I just pass in comma-separated image input files. Please let me know whether there is an issue in this impl?

haotian-liu · 2023-04-30T18:20:20Z

@penghe2021 Due to the current way of training, we do not observe the model having very good capability referring to / comparing with multiple images. We are working on improving this aspect as well, stay tuned!

vishaal27 · 2023-04-30T19:05:31Z

Thanks @haotian-liu, so I assume the above implementation for a single turn multi-image inference is correct, but its an OOD problem due to the current training set-up of the model (sees only one image per sample during visual instruction tuning). However, I still see the model performing well on multiple images when used in the multi-turn set-up, so looking forward to your demo implementation of that, do you have a plan for when that can be released?

Marcusntnu · 2023-05-02T14:55:04Z

It might be a superfluous or large request, but if the model could be integrated into a huggingface AutoModel or pipeline setup, I think it would be very accessible. Especially for experimenting with different use-cases.

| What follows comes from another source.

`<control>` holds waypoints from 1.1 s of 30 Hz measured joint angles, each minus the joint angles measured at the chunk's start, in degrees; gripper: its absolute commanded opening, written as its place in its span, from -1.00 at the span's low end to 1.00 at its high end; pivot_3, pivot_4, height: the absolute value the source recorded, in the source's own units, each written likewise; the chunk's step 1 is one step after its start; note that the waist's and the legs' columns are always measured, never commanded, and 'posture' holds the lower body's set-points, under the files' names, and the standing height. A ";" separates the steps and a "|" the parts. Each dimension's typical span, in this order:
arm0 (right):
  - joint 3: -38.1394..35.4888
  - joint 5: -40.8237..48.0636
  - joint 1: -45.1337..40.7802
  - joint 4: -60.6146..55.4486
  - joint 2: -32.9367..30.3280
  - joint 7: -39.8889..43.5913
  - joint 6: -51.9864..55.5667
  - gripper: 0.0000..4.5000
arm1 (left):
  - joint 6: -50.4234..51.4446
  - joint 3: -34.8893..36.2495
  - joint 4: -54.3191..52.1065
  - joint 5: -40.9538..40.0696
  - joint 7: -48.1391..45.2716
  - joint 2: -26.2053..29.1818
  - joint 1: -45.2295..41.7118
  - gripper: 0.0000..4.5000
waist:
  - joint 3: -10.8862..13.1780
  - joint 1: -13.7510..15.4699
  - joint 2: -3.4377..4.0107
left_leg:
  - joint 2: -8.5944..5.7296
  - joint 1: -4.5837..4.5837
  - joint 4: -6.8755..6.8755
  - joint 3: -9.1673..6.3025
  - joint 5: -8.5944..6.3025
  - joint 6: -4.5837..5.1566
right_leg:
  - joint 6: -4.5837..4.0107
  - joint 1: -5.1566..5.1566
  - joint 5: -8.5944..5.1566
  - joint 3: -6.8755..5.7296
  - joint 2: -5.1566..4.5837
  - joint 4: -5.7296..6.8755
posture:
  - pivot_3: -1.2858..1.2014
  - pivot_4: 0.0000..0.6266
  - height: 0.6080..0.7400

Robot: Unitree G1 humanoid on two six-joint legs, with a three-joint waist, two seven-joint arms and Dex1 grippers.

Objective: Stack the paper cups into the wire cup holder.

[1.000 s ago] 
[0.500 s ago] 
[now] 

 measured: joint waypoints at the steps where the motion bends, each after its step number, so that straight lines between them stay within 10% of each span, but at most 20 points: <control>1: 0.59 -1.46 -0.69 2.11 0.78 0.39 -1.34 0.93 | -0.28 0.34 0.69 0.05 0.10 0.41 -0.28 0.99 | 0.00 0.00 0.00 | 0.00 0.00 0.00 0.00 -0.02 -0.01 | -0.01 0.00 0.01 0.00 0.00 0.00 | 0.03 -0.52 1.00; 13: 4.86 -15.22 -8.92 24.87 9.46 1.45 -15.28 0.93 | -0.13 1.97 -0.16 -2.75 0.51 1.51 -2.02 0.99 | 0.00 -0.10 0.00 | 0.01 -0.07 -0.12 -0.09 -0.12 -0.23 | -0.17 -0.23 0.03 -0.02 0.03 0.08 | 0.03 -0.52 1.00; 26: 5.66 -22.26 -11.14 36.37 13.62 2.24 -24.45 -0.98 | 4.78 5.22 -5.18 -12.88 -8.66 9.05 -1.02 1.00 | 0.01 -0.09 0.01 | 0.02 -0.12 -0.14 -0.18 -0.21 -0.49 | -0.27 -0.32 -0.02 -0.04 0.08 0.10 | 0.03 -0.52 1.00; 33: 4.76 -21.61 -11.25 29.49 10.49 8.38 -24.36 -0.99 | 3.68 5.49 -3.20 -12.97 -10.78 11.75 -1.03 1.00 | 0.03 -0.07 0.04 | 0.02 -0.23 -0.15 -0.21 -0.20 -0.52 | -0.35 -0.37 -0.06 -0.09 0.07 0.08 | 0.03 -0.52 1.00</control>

haotian-liu · 2023-05-05T04:39:27Z

Hi @Marcusntnu, thank you for your interest in our work, and thank you for the great suggestion. This is WIP, and our first step is to move that the LLaVA model implementation to this repo, which has been completed. It should be implemented very soon, thanks and stay tuned!

wjjlisa · 2023-05-17T10:12:13Z

@haotian-liu Have you ever considered releasing the multi turn infernece code?

haotian-liu · 2023-05-17T18:24:18Z

@wjjlisa, do you mean the multi-turn conversation in CLI, as in our Gradio demo? This is planned for release by the end of this month. Was busy working on the NeurIPS recently...

SeungyounShin · 2023-05-29T11:14:00Z

This is my experiments with prompt tunning. Not perfect but pretty amazing

Seems like img1,img2,text is better performing.

cyril-mino · 2023-06-13T07:46:18Z

@vishaal27 I Would like to know what the structure of the data input looks like. I am trying to do a similar thing.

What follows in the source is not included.